XXVII. So I am trying to apply Mother Teresa’s principle to
my own life, and I am beginning to see that it is at once intensely practical,
and at the same time profoundly spiritual. It is based on trust in God, and
compatible not only with the sense of personal smallness and brokenness that
was a mark of Mother Teresa’s spiritual life, but also with a powerful
realization of the dignity inherent in me as a child of God. To put a concrete
set of circumstances to an abstract principle, I like to go to daily Mass. When
I am in the states, work permitting I go to Mass every day, and sometimes make
a visit to the Blessed Sacrament as well. These are not merely good things, but
holy things. They are a partaking in the source and summit of redeemed human
life on earth, so at first glance it would seem that they should be my top
priority and anything that prevents me from going to Mass should be eliminated
from my life. However, looking at it through the lens of Mother Teresa’s
humility and trust, I find a new way of looking at it. When I am deployed I am
very often unable to get to Mass, even on Sundays. In Afghanistan I went three
months one time without ever seeing a priest. If I were to follow my logic
about Mass being the highest priority I would have to get out of the Army,
(which I plan on doing anyway, but that’s beside the point) so that I would
never have to miss Mass again.

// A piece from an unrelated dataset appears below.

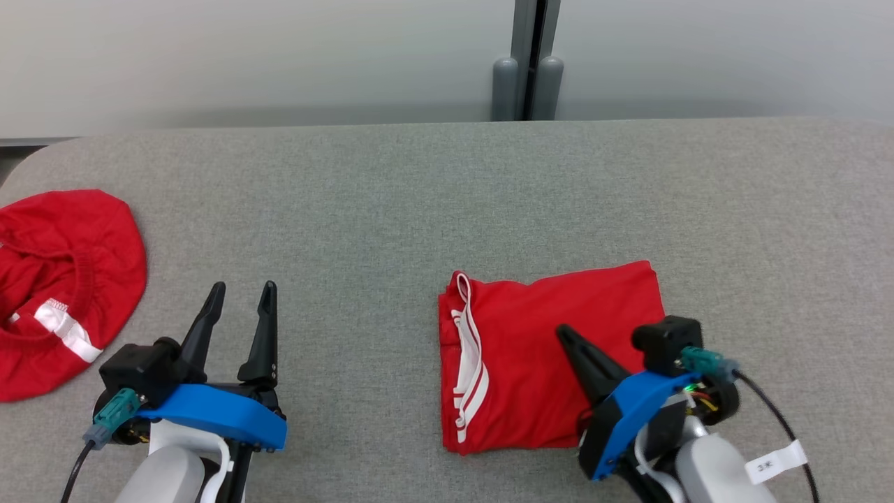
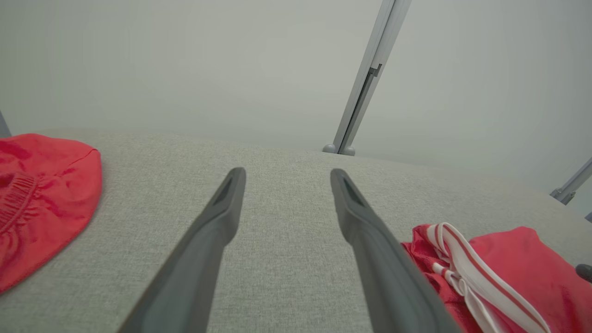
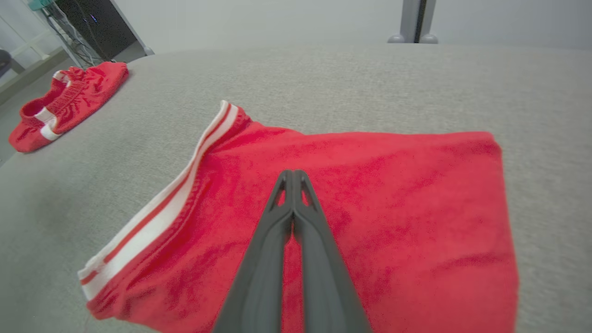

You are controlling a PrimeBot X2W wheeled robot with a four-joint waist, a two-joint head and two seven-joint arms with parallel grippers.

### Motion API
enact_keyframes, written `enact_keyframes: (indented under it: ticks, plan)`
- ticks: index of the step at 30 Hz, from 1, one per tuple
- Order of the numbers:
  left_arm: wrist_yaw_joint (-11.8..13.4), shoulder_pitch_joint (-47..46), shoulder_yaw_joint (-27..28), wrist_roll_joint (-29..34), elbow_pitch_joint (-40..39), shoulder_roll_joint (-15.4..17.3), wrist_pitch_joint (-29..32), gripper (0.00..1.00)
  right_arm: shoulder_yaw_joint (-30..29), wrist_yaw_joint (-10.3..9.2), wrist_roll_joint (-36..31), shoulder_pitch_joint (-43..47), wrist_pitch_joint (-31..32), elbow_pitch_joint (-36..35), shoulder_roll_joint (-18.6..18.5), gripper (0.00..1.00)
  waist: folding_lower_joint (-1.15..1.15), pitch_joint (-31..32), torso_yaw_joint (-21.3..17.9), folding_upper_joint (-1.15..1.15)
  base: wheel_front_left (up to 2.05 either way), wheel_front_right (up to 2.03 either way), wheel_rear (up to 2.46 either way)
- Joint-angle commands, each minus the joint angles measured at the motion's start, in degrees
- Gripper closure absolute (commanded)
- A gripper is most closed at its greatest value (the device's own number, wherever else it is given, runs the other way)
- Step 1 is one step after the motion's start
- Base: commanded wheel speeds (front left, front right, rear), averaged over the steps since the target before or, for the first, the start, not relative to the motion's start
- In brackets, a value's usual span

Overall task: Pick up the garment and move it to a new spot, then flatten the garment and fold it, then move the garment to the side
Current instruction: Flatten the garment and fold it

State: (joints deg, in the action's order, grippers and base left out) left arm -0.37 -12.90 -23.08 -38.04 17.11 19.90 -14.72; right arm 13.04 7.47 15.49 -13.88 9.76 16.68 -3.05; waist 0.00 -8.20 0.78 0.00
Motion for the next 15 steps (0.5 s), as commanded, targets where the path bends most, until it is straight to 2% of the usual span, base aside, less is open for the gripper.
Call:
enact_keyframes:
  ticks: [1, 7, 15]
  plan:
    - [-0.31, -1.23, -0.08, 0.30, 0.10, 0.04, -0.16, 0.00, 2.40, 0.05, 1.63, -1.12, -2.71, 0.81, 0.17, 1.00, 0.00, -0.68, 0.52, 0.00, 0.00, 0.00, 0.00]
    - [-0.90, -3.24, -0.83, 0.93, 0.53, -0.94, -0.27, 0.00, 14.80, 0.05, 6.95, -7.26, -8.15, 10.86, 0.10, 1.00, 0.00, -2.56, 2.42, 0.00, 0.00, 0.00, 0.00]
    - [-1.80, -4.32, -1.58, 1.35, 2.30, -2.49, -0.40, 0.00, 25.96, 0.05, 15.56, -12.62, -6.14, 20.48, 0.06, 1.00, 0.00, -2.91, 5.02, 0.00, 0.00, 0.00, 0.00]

But following Mother Teresa’s dictum of
sanctification within my state-in-life I am forced to acknowledge that I don’t
really know what I need. Mass and Adoration are great goods. In fact they are
the highest goods in this life, or in the next even. But God has placed me
here, where I am, and not there. What I do in the Chapel is objectively higher
than what I do on mission, but God has placed me on mission, not in the Chapel.
Trust in Him entails humbly accepting that spiritual privation and looking for
the path to sanctity hidden at my feet.